EasyJet, l'un des principaux transporteurs low-cost en Europe, a donné son accord à une offre de rachat émanant du fonds d'investissement américain Castlelake. L'opération valorise la compagnie aérienne à environ 5,5 milliards de livres sterling, selon des sources proches du dossier.

Cette décision marque l'aboutissement de plusieurs mois de négociations entre les deux parties. Au cours des dernières semaines, le conseil d'administration d'EasyJet avait rejeté plusieurs propositions de Castlelake, la dernière en date étant une offre évaluée à 4,74 milliards de livres. Les actionnaires avaient ensuite fait savoir qu'ils exigeraient un montant d'au moins 5,3 milliards de livres pour accepter de céder le contrôle de la société.

L'offre finalement acceptée dépasse ce seuil, atteignant 5,5 milliards de livres. Ce montant représente une prime significative par rapport au cours de Bourse d'EasyJet avant le début des spéculations sur un possible rachat. Castlelake, qui détenait déjà une participation dans la compagnie, avait entamé des discussions avec la direction après avoir vu ses premières propositions rejetées.

Fondée en 1995, EasyJet a profondément transformé le transport aérien en Europe en popularisant le modèle low-cost sur les court-courriers. La compagnie, basée à l'aéroport de Londres-Luton, dessert plus de 150 destinations à travers le continent. Sa flotte, composée principalement d'Airbus de la famille A320, en fait l'un des opérateurs les plus importants du ciel européen.

Le rachat par Castlelake devrait permettre à EasyJet de disposer de moyens financiers accrus pour faire face à la concurrence et aux défis du secteur, notamment la transition vers des appareils moins polluants et la volatilité des prix du carburant. Le fonds américain, spécialisé dans les investissements dans le secteur du transport aérien, apporte une expertise reconnue dans ce domaine.
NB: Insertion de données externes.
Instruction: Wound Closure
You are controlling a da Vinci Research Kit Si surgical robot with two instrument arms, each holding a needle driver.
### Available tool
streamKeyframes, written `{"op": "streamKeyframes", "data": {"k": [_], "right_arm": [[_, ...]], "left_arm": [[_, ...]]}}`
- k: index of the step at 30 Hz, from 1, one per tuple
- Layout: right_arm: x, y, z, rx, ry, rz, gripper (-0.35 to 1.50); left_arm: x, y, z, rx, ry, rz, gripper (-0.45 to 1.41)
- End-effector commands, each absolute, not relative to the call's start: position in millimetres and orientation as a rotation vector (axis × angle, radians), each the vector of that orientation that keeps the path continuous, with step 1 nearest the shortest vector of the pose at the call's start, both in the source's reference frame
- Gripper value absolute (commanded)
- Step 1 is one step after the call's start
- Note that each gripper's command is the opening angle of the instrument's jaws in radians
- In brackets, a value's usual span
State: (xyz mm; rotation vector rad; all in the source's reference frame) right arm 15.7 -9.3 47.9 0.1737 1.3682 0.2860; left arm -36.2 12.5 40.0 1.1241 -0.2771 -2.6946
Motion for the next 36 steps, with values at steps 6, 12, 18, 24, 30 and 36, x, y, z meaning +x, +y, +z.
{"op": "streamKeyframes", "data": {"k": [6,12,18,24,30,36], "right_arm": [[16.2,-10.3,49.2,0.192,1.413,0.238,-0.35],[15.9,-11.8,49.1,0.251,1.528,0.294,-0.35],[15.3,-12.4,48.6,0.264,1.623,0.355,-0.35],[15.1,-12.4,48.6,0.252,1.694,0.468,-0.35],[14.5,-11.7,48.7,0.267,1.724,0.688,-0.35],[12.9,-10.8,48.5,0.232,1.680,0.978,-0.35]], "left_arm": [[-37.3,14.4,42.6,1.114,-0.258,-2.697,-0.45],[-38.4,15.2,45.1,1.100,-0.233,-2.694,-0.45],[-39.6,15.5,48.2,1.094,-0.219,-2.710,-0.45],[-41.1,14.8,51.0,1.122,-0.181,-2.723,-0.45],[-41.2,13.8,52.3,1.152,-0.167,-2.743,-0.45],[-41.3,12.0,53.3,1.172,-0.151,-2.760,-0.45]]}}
Les modalités précises de l'accord n'ont pas encore été dévoilées dans leur intégralité. Les actionnaires d'EasyJet devront se prononcer sur l'opération lors d'une assemblée générale. Si elle est approuvée, la compagnie pourrait être retirée de la Bourse de Londres, où elle est cotée depuis son introduction en 2000.

Cette acquisition intervient dans un contexte de consolidation du secteur aérien européen, où les compagnies cherchent à gagner en taille critique pour optimiser leurs coûts. EasyJet, qui emploie plusieurs milliers de personnes, est l'une des rares grandes compagnies low-cost à être restée indépendante jusqu'à présent.